【前回の記事を読む】70年使われた角膜が移植され、再び30代の視界を照らす——老化のスピードは臓器ごとに違う?

パート2 寿命を延ばすスタート地点 「診断」

体の老化状態を確認する

臓器ネットワークの例として、「腸脳相関」が有名です[参考文献1]。ご存じのように、私たち人間が人間たる所以は、大きな脳を有していることにあります。
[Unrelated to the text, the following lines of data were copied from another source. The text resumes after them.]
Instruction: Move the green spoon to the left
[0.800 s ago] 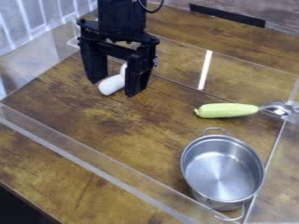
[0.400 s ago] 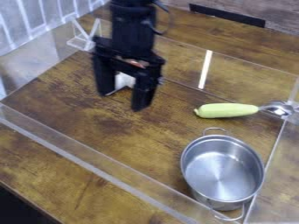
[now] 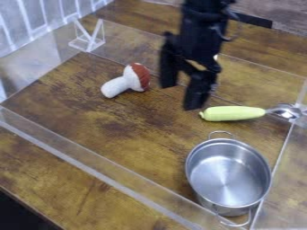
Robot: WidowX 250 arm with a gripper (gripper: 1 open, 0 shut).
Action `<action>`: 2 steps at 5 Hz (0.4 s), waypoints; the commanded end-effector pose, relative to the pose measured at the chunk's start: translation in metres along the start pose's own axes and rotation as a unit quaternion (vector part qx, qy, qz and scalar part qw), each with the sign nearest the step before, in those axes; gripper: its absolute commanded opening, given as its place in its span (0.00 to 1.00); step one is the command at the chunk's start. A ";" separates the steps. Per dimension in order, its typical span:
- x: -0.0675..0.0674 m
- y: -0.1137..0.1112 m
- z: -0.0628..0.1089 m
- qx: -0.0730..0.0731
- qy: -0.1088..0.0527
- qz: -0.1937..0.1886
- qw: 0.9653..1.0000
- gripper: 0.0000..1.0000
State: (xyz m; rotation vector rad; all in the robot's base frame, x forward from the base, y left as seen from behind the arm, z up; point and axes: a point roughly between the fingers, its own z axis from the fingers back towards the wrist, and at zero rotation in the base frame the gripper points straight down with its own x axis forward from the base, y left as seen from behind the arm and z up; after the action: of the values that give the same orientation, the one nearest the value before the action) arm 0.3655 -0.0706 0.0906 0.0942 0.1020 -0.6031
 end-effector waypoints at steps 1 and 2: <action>0.033 0.003 0.020 0.039 -0.050 -0.129 0.990 1.00; 0.042 0.008 0.006 0.046 -0.057 -0.206 0.976 1.00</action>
State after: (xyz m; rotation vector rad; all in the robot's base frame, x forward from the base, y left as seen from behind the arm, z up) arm 0.3994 -0.0845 0.0654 0.1082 0.0625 -1.0156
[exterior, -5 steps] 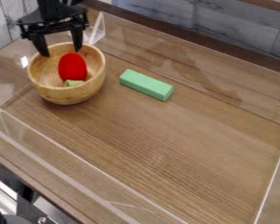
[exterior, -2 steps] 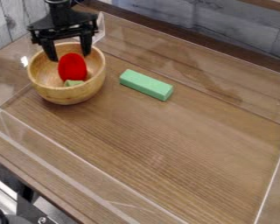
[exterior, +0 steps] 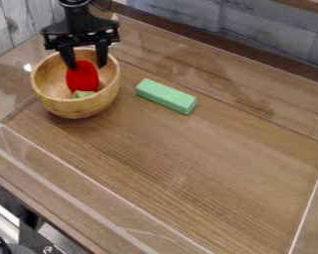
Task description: Move the red fruit to the left
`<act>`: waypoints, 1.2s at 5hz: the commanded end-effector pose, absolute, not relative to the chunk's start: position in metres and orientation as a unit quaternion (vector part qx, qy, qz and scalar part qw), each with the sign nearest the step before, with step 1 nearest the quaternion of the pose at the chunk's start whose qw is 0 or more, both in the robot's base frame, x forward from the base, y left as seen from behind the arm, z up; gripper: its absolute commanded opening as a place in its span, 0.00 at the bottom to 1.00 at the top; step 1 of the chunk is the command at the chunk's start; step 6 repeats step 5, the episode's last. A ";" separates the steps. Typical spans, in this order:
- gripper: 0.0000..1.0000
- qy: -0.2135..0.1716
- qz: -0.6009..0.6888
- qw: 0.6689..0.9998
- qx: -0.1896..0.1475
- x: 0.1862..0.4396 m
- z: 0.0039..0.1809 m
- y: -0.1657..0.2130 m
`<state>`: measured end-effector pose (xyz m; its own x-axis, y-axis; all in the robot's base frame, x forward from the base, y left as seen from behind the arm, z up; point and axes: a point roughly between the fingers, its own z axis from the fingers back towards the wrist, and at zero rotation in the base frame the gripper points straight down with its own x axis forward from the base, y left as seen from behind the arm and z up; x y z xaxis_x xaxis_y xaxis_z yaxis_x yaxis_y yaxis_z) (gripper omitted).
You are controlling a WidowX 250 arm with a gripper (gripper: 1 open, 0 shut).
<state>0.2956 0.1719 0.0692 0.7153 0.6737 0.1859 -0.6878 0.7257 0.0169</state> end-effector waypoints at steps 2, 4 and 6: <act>1.00 -0.114 0.310 0.943 0.044 0.309 0.093 0.179; 0.00 -0.110 0.292 0.949 0.046 0.311 0.092 0.180; 0.00 -0.109 0.296 0.948 0.048 0.311 0.087 0.188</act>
脳の進化により、自己を意識することが可能となり、また、自己の存在を大切にするために寿命を意識するようになりました。

一方で、腸は単なる消化を司る管状の臓器ではなく、複雑な神経系を持っています。神経細胞が豊富であるため、腸は「第二の脳」とも表現されます。

腸には常在菌も多数存在し、その数は私たちの体を構成するすべての細胞の総数を上回っています。腸内細菌も健康維持に重要な役割を担いますが、こちらも加齢とともに変化します。

中には長寿を支える特別な腸内細菌が100歳を超える超高齢者に存在することも明らかになっています[参考文献2]

加齢プロセスの評価は、まず身長、体重、腹囲などの身体計測から始まります。

次に、肥満度を表す体格指数であるBMIを算出し、メタボリックシンドロームの評価を行います。体成分分析装置を使用することで、筋肉量や脂肪量、腕や脚などの部位別の筋肉量やタンパク質、ミネラル、脂肪の量も正確に計測できます。

こうした基礎データを評価することによって、今後重点的に対処すべき箇所が明らかになります。詳細な評価は年に1回程度で問題ありませんが、自宅でヘルスメーターを使った測定をすることもモチベーションの維持には効果があります。